**Problem details**: Only the number is wanted: how many lines in the material below contain "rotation".
++++++++++++++++++++
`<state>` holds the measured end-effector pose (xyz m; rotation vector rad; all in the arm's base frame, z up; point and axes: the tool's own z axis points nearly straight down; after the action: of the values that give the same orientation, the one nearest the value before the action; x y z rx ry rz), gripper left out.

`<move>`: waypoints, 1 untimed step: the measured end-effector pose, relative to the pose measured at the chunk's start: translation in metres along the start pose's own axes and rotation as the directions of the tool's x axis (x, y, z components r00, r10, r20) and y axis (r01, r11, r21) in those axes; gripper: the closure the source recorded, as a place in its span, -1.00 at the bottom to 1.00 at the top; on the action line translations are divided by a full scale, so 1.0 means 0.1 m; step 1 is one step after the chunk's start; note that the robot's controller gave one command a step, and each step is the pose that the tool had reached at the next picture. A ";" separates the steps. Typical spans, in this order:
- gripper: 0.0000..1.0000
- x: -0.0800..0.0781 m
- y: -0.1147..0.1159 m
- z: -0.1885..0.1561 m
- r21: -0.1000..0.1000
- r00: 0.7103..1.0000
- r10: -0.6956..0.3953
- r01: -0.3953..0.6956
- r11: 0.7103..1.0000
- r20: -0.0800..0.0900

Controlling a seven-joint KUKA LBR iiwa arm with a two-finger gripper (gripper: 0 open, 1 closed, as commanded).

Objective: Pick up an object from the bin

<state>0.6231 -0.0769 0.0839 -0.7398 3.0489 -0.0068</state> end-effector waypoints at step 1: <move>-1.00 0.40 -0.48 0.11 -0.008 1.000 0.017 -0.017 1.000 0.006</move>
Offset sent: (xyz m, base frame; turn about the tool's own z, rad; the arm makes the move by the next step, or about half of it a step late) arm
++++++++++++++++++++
**Reply**: 2